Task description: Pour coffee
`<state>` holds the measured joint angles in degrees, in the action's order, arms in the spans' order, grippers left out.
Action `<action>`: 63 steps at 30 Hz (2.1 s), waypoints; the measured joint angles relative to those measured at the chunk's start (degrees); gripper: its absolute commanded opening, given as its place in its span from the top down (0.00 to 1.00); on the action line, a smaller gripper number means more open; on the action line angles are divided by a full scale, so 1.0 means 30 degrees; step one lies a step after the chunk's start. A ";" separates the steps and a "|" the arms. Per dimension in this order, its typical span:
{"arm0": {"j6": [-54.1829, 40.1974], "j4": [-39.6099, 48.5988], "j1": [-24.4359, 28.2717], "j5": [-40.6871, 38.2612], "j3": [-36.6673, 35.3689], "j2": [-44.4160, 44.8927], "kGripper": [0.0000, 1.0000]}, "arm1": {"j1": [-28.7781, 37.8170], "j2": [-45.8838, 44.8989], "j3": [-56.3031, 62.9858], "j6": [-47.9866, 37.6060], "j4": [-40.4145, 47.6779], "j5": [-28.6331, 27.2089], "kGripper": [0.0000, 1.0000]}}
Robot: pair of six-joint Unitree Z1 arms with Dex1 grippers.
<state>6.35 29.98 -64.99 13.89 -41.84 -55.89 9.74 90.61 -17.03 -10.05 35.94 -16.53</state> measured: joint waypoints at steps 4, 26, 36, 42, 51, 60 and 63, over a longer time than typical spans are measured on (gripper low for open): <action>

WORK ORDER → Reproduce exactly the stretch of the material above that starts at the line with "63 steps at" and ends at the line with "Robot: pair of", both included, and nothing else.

WRITTEN REPLY →
Action `<action>`: 63 steps at 30 Hz (2.1 s), waypoints; the measured joint angles relative to those measured at the chunk's start (degrees); gripper: its absolute commanded opening, given as its place in its span from the top down (0.00 to 1.00); on the action line, a smaller gripper number means more open; on the action line angles are divided by a full scale, so 1.0 means 30 degrees; step one lies a step after the chunk's start. A ";" separates the steps and a "|" the arms. Per dimension in this order, its typical span:
{"arm0": {"j6": [-54.1829, 40.1974], "j4": [-39.6099, 48.5988], "j1": [-24.4359, 28.2717], "j5": [-40.6871, 38.2612], "j3": [-36.6673, 35.3689], "j2": [-44.4160, 44.8927], "kGripper": [0.0000, 1.0000]}, "arm1": {"j1": [-28.7781, 37.8170], "j2": [-45.8838, 44.8989], "j3": [-56.3031, 62.9858], "j6": [-47.9866, 37.6060], "j4": [-40.4145, 47.6779], "j5": [-28.6331, 27.2089], "kGripper": [0.0000, 1.0000]}}
Robot: pair of six-joint Unitree Z1 arms with Dex1 grippers.

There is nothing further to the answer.